Minimum qualifications:
- Bachelor's degree or equivalent practical experience.
- 8 years of experience in software development.
- 5 years of experience building and developing large-scale infrastructure, distributed systems or networks, or experience with compute technologies, storage, or hardware architecture.
- 5 years of technical expertise building in AI/ML infrastructure.
Preferred qualifications:
- Master’s degree or PhD in Engineering, Computer Science, or a related technical field.
- 8 years of experience with data structures/algorithms.
- 3 years of experience in a technical leadership role leading project teams and setting technical direction.
- 3 years of experience working in a complex, matrixed organization involving cross-functional, or cross-business projects.
- 3 years of experience with AI/ML inference stack.
About the job
Google's software engineers develop the next-generation technologies that change how billions of users connect, explore, and interact with information and one another. Our products need to handle information at massive scale, and extend well beyond web search. We're looking for engineers who bring fresh ideas from all areas, including information retrieval, distributed computing, large-scale system design, networking and data storage, security, artificial intelligence, natural language processing, UI design and mobile; the list goes on and is growing every day. As a software engineer, you will work on a specific project critical to Google’s needs with opportunities to switch teams and projects as you and our fast-paced business grow and evolve. We need our engineers to be versatile, display leadership qualities and be enthusiastic to take on new problems across the full-stack as we continue to push technology forward.
We believe Generative AI (GenAI) inference will revolutionize our industry and we aim to make GKE the go-to platform for deploying these workloads.

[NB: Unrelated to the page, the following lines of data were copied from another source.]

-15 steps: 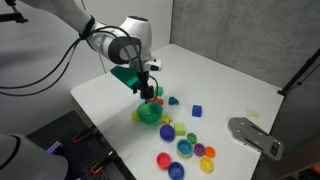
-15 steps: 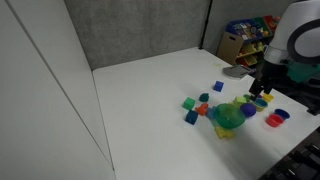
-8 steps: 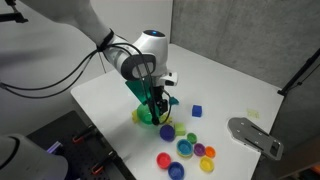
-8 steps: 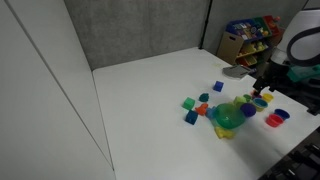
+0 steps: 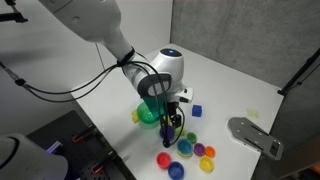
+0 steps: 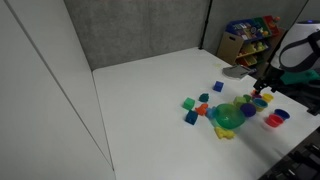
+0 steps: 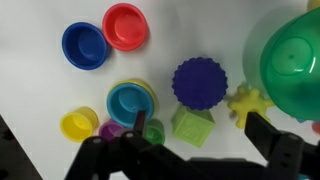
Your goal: Put the purple ball in the big green bowl
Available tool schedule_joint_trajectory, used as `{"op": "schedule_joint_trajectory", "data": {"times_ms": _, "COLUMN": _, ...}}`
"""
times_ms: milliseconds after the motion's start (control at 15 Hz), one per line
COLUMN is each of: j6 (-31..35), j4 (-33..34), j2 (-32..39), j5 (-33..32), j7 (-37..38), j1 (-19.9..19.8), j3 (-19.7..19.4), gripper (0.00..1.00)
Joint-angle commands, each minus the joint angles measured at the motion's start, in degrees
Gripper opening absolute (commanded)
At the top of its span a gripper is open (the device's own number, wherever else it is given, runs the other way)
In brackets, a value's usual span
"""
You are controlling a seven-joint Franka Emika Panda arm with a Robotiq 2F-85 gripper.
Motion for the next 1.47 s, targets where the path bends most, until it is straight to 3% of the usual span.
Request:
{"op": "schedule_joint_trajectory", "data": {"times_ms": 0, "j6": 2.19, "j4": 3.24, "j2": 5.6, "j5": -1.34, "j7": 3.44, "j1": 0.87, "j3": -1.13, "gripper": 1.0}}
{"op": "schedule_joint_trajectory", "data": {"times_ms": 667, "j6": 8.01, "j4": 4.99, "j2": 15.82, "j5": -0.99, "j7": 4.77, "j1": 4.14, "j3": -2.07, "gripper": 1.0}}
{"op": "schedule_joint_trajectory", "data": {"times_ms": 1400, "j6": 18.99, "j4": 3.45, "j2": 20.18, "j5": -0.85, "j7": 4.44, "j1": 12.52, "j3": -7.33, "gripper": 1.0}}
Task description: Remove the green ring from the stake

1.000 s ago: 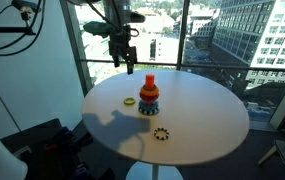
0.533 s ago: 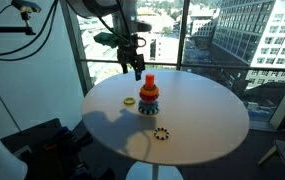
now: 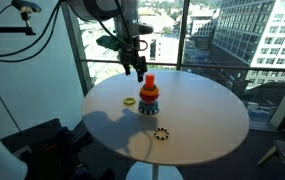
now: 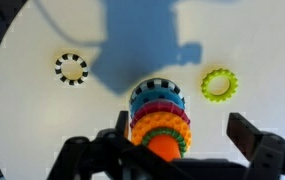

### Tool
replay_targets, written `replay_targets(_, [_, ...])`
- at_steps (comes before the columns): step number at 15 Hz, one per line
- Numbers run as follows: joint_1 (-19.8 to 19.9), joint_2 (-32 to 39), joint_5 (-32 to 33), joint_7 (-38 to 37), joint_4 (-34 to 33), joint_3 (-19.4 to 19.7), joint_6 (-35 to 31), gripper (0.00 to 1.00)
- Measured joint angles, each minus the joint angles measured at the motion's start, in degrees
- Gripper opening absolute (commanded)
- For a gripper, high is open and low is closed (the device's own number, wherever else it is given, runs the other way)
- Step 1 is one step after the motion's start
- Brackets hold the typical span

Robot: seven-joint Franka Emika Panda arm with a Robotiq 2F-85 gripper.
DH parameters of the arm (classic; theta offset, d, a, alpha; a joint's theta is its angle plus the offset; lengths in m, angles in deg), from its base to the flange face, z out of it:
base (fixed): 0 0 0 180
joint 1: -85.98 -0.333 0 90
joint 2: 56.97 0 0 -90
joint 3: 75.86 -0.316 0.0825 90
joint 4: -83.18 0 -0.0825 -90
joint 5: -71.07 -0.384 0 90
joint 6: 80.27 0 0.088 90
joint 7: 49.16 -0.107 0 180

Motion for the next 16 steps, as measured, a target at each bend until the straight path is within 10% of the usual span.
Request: replay_targets(16, [0.1,11.8,2.5,-6.6,-2.2,0.3,-16.6,1.0])
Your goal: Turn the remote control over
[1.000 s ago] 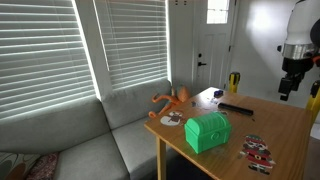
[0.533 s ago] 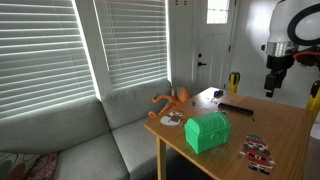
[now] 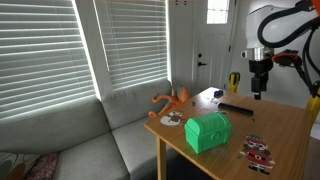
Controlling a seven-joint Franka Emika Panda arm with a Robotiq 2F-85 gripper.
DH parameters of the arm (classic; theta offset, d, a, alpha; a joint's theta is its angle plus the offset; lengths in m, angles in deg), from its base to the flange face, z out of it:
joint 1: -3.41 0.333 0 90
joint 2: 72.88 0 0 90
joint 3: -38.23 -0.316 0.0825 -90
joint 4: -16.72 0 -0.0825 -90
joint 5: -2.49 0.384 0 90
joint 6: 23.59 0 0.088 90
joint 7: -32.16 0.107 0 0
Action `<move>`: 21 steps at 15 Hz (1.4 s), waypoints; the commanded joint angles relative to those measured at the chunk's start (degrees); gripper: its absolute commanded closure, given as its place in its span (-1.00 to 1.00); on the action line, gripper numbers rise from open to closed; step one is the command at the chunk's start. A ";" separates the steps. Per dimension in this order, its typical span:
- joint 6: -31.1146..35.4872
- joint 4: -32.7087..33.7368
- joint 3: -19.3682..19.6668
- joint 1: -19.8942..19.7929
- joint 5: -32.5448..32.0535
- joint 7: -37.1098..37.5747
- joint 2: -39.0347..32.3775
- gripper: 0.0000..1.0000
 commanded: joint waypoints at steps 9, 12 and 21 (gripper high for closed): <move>-1.66 0.68 0.14 0.57 0.01 -0.03 -4.71 -1.00; 0.02 0.14 0.21 0.55 0.49 -1.02 -4.79 -1.00; 12.80 -5.42 0.27 0.52 3.38 -2.21 -4.92 -1.00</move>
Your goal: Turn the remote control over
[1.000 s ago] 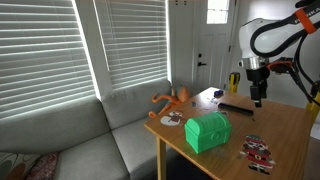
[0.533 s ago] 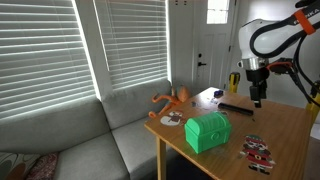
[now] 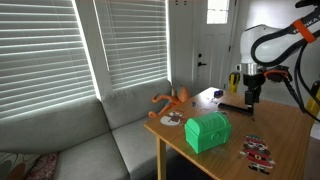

Large GenAI models present scaling and usability challenges with accelerators compared to traditional CPU workloads. As the creators of Kubernetes and with Google's extensive AI experience, we believe in GKE's ability to innovate in this space.
We are looking for an ambitious, execution-oriented Software Engineers to help us make GKE the leading cost-effective, simplified, and fastest platform for running GenAI inference workloads.
As a Software Engineer, you will joining the Inference Workload team, responsible for Gen AI Inference features, reliability and operations as well as simplifying and improving GenAI inference workload onboarding.
The US base salary range for this full-time position is $197,000-$291,000 + bonus + equity + benefits. Our salary ranges are determined by role, level, and location. Within the range, individual pay is determined by work location and additional factors, including job-related skills, experience, and relevant education or training. Your recruiter can share more about the specific salary range for your preferred location during the hiring process.
Please note that the compensation details listed in US role postings reflect the base salary only, and do not include bonus, equity, or benefits. Learn more about
benefits at Google.
Responsibilities
- Define and pioneer initiatives to deliver the most efficient and cost-effective AI Inference workloads for GKE, translating customer needs and engaged analysis into multi-quarter technical roadmaps.
- Author, drive consensus, and finalize detailed system designs for large-scale, cross-team Inference projects, and guide/review the designs of other senior engineers for architectural robustness and scalability.
- Uncover, scope, and prioritize significant areas of technical debt across the Inference or core GKE systems. Develop strategies and delegate the execution of paying off this debt.
- Serve as the primary reviewer and technical authority for critical components, establishing and enforcing best practices that set the standard for the entire team and partner teams.
- Design and oversee the development of advanced test, monitoring, and scalable benchmarking infrastructure to prevent future needs and bottlenecks.